§ TASK ITEM
Could you write out the listing below again, exactly?
┌──
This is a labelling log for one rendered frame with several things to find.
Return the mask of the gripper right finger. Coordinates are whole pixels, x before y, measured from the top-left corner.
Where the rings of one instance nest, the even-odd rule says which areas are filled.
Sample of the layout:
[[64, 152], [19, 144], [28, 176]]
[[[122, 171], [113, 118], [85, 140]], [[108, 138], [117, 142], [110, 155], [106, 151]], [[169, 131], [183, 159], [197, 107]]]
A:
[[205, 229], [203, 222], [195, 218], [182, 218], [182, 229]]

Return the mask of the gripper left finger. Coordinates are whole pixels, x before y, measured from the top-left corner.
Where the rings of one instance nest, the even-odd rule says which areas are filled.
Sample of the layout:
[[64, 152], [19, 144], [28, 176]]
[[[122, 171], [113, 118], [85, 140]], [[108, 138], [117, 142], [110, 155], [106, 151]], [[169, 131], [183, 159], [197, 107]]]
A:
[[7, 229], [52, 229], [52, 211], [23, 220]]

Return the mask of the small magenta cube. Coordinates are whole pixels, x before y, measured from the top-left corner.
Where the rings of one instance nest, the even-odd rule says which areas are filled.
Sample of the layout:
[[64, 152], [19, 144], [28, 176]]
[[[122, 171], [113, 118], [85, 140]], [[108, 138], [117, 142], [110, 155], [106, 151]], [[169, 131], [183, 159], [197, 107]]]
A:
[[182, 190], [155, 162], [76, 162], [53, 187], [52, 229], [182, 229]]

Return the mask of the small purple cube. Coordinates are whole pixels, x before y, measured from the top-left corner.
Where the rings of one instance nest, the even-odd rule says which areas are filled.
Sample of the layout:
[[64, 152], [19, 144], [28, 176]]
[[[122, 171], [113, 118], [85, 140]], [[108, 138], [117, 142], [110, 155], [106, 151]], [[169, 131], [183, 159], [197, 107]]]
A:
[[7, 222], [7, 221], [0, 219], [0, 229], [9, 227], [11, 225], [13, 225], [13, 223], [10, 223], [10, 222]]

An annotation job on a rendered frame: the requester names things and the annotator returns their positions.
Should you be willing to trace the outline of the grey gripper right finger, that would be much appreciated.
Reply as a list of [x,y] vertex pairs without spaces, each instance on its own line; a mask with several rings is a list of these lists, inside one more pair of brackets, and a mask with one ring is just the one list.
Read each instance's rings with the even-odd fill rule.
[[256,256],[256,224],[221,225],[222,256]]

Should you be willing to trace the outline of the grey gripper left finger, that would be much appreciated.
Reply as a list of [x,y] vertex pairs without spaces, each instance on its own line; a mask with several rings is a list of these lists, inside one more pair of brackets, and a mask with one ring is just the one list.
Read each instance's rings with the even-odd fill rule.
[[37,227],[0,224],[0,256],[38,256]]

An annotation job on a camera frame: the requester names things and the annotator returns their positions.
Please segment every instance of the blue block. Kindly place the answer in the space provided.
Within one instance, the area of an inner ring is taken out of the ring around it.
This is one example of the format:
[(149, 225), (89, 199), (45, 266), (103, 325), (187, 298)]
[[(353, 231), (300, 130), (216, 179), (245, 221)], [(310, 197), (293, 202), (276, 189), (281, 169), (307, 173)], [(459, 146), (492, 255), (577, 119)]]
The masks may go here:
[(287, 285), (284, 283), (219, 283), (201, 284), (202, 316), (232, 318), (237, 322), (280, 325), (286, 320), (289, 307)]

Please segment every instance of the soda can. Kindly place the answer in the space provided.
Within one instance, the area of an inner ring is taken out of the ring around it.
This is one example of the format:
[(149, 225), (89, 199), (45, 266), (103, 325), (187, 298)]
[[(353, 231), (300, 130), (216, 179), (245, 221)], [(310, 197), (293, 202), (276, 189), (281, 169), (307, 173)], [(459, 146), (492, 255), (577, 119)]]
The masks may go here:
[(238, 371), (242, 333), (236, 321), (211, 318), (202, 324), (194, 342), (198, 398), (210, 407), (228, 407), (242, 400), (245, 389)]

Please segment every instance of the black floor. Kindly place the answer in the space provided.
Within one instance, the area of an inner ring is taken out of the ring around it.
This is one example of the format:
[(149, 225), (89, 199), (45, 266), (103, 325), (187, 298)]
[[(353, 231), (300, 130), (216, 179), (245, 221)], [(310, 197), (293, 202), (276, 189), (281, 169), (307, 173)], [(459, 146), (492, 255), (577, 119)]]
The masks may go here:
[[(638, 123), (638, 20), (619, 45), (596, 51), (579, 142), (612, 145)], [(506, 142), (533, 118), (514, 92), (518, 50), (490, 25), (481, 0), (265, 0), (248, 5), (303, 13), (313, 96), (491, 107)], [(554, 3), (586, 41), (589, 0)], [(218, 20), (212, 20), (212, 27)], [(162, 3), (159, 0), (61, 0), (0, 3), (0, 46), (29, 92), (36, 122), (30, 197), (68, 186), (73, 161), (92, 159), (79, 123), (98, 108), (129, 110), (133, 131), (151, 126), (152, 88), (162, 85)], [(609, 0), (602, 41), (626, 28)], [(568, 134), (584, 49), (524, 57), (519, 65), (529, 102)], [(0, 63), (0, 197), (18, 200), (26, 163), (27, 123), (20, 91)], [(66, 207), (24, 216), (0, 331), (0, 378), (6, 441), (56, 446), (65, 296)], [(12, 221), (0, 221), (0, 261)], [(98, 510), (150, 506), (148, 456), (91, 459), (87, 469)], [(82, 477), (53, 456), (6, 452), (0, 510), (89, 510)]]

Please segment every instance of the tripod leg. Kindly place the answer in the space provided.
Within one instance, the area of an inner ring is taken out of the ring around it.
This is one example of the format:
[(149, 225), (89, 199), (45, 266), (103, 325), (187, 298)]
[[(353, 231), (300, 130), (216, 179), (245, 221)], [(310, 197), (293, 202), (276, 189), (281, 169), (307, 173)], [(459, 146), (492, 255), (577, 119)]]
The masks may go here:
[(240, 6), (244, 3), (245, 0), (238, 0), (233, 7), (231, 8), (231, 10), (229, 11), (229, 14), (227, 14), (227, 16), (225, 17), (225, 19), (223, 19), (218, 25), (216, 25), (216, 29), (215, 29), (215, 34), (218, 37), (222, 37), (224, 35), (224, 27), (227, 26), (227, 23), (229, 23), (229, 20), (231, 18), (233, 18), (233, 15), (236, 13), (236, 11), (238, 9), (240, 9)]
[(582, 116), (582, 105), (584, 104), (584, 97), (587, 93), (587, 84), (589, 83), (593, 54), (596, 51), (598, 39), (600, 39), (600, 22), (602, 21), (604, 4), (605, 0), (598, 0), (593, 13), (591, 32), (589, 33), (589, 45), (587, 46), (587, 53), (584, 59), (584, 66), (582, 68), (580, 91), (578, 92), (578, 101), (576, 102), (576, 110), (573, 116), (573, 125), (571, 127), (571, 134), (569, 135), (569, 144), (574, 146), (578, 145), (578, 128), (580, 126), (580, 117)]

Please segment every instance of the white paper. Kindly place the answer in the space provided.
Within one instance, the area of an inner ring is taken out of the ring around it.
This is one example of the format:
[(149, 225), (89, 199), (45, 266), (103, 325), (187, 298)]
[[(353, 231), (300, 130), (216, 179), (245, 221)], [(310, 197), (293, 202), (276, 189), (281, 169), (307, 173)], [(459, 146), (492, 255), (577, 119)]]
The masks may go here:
└──
§ EXERCISE OUTPUT
This is a labelling log for one rendered frame with several things to find.
Return the mask of the gripper right finger. Coordinates are whole pixels, x before y, measured from the top-left corner.
Where the rings of one instance nest, the even-odd rule says which areas are filled.
Sample of the layout:
[[64, 152], [19, 144], [28, 176]]
[[[122, 171], [113, 118], [85, 140]], [[108, 138], [117, 142], [110, 155], [106, 151]], [[169, 131], [183, 159], [197, 107]]]
A:
[[205, 229], [203, 222], [195, 218], [182, 218], [182, 229]]

Return the mask of the gripper left finger. Coordinates are whole pixels, x before y, measured from the top-left corner.
Where the rings of one instance nest, the even-odd rule says which areas are filled.
Sample of the layout:
[[64, 152], [19, 144], [28, 176]]
[[[122, 171], [113, 118], [85, 140]], [[108, 138], [117, 142], [110, 155], [106, 151]], [[169, 131], [183, 159], [197, 107]]]
A:
[[7, 229], [52, 229], [52, 211], [23, 220]]

Return the mask of the small magenta cube. Coordinates are whole pixels, x before y, measured from the top-left corner.
Where the rings of one instance nest, the even-odd rule says which areas are filled.
Sample of the layout:
[[64, 152], [19, 144], [28, 176]]
[[[122, 171], [113, 118], [85, 140]], [[108, 138], [117, 142], [110, 155], [106, 151]], [[169, 131], [183, 159], [197, 107]]]
A:
[[182, 190], [155, 162], [76, 162], [53, 187], [52, 229], [182, 229]]

Return the mask of the small purple cube. Coordinates are whole pixels, x before y, measured from the top-left corner.
Where the rings of one instance nest, the even-odd rule says which areas are filled.
Sample of the layout:
[[64, 152], [19, 144], [28, 176]]
[[[122, 171], [113, 118], [85, 140]], [[108, 138], [117, 142], [110, 155], [106, 151]], [[169, 131], [183, 159], [197, 107]]]
A:
[[7, 222], [7, 221], [0, 219], [0, 229], [9, 227], [11, 225], [13, 225], [13, 223], [10, 223], [10, 222]]

An annotation job on a rendered frame: the requester names things and the annotator returns their positions.
Should you be willing to trace the outline of the grey gripper right finger, that would be much appreciated.
Reply as a list of [x,y] vertex pairs without spaces, each instance on its own line; a mask with several rings is a list of these lists, inside one more pair of brackets, and a mask with one ring is just the one list.
Read each instance's rings with the even-odd fill rule.
[[256,256],[256,224],[221,225],[222,256]]

Should you be willing to trace the outline of the grey gripper left finger, that would be much appreciated.
Reply as a list of [x,y] vertex pairs without spaces, each instance on its own line; a mask with several rings is a list of these lists, inside one more pair of brackets, and a mask with one ring is just the one list.
Read each instance's rings with the even-odd fill rule.
[[37,227],[0,224],[0,256],[38,256]]

An annotation job on a camera frame: the requester names things and the annotator returns their positions.
Please segment every instance of the blue block. Kindly place the answer in the space provided.
Within one instance, the area of an inner ring is taken out of the ring around it.
This is one example of the format:
[(149, 225), (89, 199), (45, 266), (103, 325), (187, 298)]
[[(353, 231), (300, 130), (216, 179), (245, 221)], [(310, 197), (293, 202), (276, 189), (281, 169), (307, 173)], [(459, 146), (492, 255), (577, 119)]]
The masks may go here:
[(287, 285), (284, 283), (219, 283), (201, 284), (202, 316), (232, 318), (237, 322), (280, 325), (286, 320), (289, 307)]

Please segment every instance of the soda can. Kindly place the answer in the space provided.
Within one instance, the area of an inner ring is taken out of the ring around it.
This is one example of the format:
[(149, 225), (89, 199), (45, 266), (103, 325), (187, 298)]
[[(353, 231), (300, 130), (216, 179), (245, 221)], [(310, 197), (293, 202), (276, 189), (281, 169), (307, 173)], [(459, 146), (492, 255), (577, 119)]]
The masks may go here:
[(238, 371), (242, 333), (236, 321), (211, 318), (202, 324), (194, 342), (198, 398), (210, 407), (228, 407), (242, 400), (245, 389)]

Please segment every instance of the black floor. Kindly place the answer in the space provided.
Within one instance, the area of an inner ring is taken out of the ring around it.
This is one example of the format:
[(149, 225), (89, 199), (45, 266), (103, 325), (187, 298)]
[[(353, 231), (300, 130), (216, 179), (245, 221)], [(310, 197), (293, 202), (276, 189), (281, 169), (307, 173)], [(459, 146), (492, 255), (577, 119)]]
The masks may go here:
[[(638, 123), (638, 20), (619, 45), (596, 51), (579, 142), (612, 145)], [(506, 142), (533, 118), (514, 92), (518, 50), (490, 25), (481, 0), (265, 0), (248, 5), (303, 13), (313, 96), (491, 107)], [(554, 3), (586, 41), (589, 0)], [(218, 20), (212, 20), (212, 27)], [(162, 3), (159, 0), (61, 0), (0, 3), (0, 46), (29, 92), (36, 122), (30, 197), (68, 186), (73, 161), (92, 159), (79, 123), (98, 108), (129, 110), (133, 131), (151, 126), (152, 88), (162, 85)], [(609, 0), (602, 41), (626, 28)], [(568, 134), (584, 49), (524, 57), (519, 65), (529, 102)], [(0, 63), (0, 197), (18, 200), (26, 163), (27, 123), (20, 91)], [(66, 207), (24, 216), (0, 331), (0, 378), (6, 441), (56, 446), (65, 296)], [(12, 221), (0, 221), (0, 261)], [(98, 510), (150, 506), (148, 456), (91, 459), (87, 469)], [(82, 477), (53, 456), (6, 452), (0, 510), (89, 510)]]

Please segment every instance of the tripod leg. Kindly place the answer in the space provided.
Within one instance, the area of an inner ring is taken out of the ring around it.
This is one example of the format:
[(149, 225), (89, 199), (45, 266), (103, 325), (187, 298)]
[[(353, 231), (300, 130), (216, 179), (245, 221)], [(310, 197), (293, 202), (276, 189), (281, 169), (307, 173)], [(459, 146), (492, 255), (577, 119)]]
The masks may go here:
[(240, 6), (244, 3), (245, 0), (238, 0), (233, 7), (231, 8), (231, 10), (229, 11), (229, 14), (227, 14), (227, 16), (225, 17), (225, 19), (223, 19), (218, 25), (216, 25), (216, 29), (215, 29), (215, 34), (218, 37), (222, 37), (224, 35), (224, 27), (227, 26), (227, 23), (229, 23), (229, 20), (231, 18), (233, 18), (233, 15), (236, 13), (236, 11), (238, 9), (240, 9)]
[(582, 116), (582, 105), (584, 104), (584, 97), (587, 93), (587, 84), (589, 83), (593, 54), (596, 51), (598, 39), (600, 39), (600, 22), (602, 21), (604, 4), (605, 0), (598, 0), (593, 13), (591, 32), (589, 33), (589, 45), (587, 46), (587, 53), (584, 59), (584, 66), (582, 68), (580, 91), (578, 92), (578, 101), (576, 102), (576, 110), (573, 116), (573, 125), (571, 127), (571, 134), (569, 135), (569, 144), (574, 146), (578, 145), (578, 128), (580, 126), (580, 117)]

Please segment every instance of the white paper. Kindly place the answer in the space provided.
Within one instance, the area of an inner ring is taken out of the ring around it.
This is one example of the format:
[(149, 225), (89, 199), (45, 266), (103, 325), (187, 298)]
[[(353, 231), (300, 130), (216, 179), (245, 221)], [(310, 197), (293, 202), (276, 189), (281, 169), (307, 173)], [(459, 146), (492, 255), (577, 119)]]
The masks may go here:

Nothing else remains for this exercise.